:: INSTRUCTIONS FOR THE TASK ::
From the entries below, output the line with "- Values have" and each following line up to and including the line with "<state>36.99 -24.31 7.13", exactly as written.

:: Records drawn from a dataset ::
►

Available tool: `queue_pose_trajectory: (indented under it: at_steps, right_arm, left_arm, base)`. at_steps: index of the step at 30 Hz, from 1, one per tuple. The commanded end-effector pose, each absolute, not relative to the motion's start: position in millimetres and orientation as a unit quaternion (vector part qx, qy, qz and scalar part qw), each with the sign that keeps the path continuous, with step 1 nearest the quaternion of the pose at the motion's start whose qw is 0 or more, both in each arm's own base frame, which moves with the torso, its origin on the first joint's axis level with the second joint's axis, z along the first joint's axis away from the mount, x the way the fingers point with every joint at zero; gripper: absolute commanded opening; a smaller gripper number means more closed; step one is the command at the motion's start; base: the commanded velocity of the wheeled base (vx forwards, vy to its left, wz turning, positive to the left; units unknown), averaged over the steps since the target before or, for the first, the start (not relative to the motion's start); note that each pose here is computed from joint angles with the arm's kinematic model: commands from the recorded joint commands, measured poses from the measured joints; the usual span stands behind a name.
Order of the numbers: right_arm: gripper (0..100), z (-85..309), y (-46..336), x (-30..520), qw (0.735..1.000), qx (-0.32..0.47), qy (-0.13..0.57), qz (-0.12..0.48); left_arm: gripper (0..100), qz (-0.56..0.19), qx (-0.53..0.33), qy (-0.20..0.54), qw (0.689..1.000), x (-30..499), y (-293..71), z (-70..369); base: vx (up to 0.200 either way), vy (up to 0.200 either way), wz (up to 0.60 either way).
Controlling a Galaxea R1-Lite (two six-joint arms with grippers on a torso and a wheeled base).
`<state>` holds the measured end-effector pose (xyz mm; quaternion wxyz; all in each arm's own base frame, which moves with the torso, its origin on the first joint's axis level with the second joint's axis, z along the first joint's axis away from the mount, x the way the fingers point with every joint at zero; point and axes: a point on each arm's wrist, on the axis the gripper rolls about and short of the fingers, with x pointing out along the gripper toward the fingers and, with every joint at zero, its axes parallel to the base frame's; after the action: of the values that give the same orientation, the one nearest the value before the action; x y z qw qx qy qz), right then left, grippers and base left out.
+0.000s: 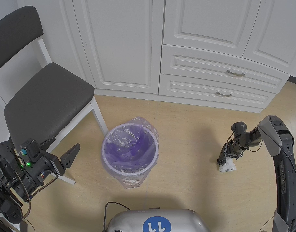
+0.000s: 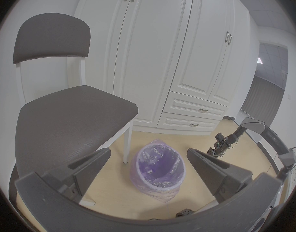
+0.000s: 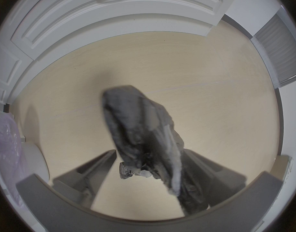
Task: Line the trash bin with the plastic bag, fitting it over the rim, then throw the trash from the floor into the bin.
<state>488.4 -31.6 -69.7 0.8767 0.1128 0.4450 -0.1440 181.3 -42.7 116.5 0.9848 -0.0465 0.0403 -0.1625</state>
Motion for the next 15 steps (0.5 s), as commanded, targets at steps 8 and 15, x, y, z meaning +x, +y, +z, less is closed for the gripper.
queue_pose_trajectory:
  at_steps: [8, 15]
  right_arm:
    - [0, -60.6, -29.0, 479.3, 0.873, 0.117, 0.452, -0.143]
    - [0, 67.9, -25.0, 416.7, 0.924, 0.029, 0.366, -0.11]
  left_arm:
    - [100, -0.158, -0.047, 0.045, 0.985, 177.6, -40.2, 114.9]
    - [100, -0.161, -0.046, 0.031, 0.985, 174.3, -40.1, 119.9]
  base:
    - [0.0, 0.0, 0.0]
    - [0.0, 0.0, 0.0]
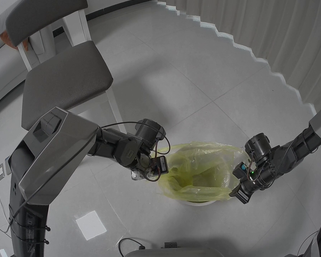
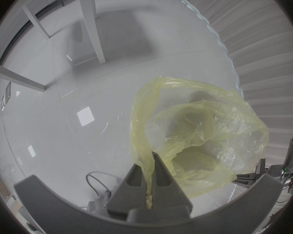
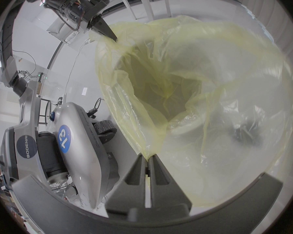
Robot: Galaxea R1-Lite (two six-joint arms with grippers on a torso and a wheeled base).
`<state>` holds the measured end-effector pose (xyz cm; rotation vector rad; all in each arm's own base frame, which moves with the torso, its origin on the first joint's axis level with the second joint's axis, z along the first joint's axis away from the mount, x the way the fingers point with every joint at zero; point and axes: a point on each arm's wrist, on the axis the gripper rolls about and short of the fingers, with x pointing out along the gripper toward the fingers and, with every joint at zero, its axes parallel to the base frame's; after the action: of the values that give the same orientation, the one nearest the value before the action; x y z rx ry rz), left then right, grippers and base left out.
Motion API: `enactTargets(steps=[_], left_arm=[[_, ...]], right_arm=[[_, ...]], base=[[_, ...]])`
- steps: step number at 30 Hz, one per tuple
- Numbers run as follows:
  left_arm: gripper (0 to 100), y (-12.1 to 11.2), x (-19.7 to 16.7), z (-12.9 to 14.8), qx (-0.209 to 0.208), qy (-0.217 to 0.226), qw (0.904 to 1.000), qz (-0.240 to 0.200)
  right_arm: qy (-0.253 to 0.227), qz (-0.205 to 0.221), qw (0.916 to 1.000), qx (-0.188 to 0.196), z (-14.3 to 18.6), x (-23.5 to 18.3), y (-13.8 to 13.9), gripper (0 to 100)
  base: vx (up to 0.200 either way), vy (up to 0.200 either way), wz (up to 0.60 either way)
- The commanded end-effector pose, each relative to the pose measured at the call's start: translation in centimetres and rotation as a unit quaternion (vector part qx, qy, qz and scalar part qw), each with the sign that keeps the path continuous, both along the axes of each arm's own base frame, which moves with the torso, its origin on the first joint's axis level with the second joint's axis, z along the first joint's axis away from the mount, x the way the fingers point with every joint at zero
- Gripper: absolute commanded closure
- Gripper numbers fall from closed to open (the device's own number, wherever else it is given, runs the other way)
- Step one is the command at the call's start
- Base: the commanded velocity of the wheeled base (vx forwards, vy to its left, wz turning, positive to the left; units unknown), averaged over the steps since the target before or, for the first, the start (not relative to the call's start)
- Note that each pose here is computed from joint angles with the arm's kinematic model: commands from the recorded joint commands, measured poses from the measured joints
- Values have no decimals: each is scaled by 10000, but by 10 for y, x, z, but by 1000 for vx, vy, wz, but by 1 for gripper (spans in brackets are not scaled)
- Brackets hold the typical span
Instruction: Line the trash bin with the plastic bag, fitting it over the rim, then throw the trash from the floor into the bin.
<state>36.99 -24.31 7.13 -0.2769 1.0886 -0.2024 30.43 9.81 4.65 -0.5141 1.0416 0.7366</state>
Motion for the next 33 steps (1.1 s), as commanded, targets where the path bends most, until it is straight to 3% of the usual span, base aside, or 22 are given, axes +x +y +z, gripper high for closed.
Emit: enactTargets(steps=[1,20,33], left_arm=[[100,5,-6,5,15,67,10000,11],[100,-6,-21,-13,191,273,9993,-197],[100,-8,-14,-37,514,234,9980,-299]], right_arm=[[60,6,10000,-29,-2,-9,-5,100],[213,157,9996,-103,-18,-23,3,100],[348,40,9986,-391,-55,-13,4,100]], base=[[0,0,0],[0,0,0],[0,0,0]])
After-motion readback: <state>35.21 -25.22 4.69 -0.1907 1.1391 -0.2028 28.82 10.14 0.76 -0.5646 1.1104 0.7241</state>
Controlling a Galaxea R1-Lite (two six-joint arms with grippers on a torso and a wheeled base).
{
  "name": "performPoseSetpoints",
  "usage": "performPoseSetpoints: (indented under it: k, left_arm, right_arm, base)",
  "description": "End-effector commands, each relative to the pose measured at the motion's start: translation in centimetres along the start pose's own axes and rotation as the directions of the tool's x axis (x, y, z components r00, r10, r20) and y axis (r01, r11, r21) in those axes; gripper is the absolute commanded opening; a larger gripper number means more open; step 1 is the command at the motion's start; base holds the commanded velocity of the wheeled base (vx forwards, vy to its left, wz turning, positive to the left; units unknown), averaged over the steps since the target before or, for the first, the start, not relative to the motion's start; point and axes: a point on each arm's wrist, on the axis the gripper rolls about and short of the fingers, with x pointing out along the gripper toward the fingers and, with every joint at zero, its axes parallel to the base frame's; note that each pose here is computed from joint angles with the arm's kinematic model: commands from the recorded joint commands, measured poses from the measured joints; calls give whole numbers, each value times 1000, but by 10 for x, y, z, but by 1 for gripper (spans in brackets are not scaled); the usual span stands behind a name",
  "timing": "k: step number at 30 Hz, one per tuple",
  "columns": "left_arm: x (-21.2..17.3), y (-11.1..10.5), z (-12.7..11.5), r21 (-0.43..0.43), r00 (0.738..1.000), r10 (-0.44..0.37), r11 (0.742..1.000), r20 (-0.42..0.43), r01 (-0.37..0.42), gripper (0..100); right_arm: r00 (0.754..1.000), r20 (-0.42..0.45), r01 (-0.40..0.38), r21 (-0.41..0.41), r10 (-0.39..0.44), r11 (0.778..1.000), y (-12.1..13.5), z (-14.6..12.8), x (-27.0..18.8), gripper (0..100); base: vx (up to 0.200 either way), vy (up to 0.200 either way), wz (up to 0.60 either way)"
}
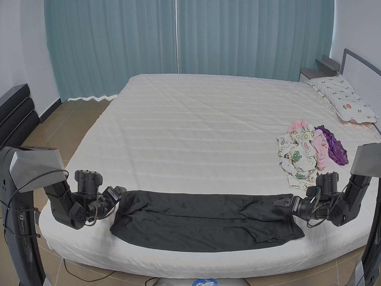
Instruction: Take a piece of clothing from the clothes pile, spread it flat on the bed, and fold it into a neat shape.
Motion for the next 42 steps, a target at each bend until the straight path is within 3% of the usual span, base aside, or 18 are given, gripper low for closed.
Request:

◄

:: ANSWER ::
- Values have no decimals: each is scaled by 10000, but by 10 for y, x, z, but by 1000 for vx, vy, wz, but by 1 for gripper (spans in brackets are not scaled)
- Brackets hold the typical span
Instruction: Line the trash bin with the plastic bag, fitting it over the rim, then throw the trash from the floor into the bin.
<state>36.99 -24.31 7.13 -0.2769 1.0886 -0.2024 30.43 9.81 4.65 -0.5141 1.0416 0.7366</state>

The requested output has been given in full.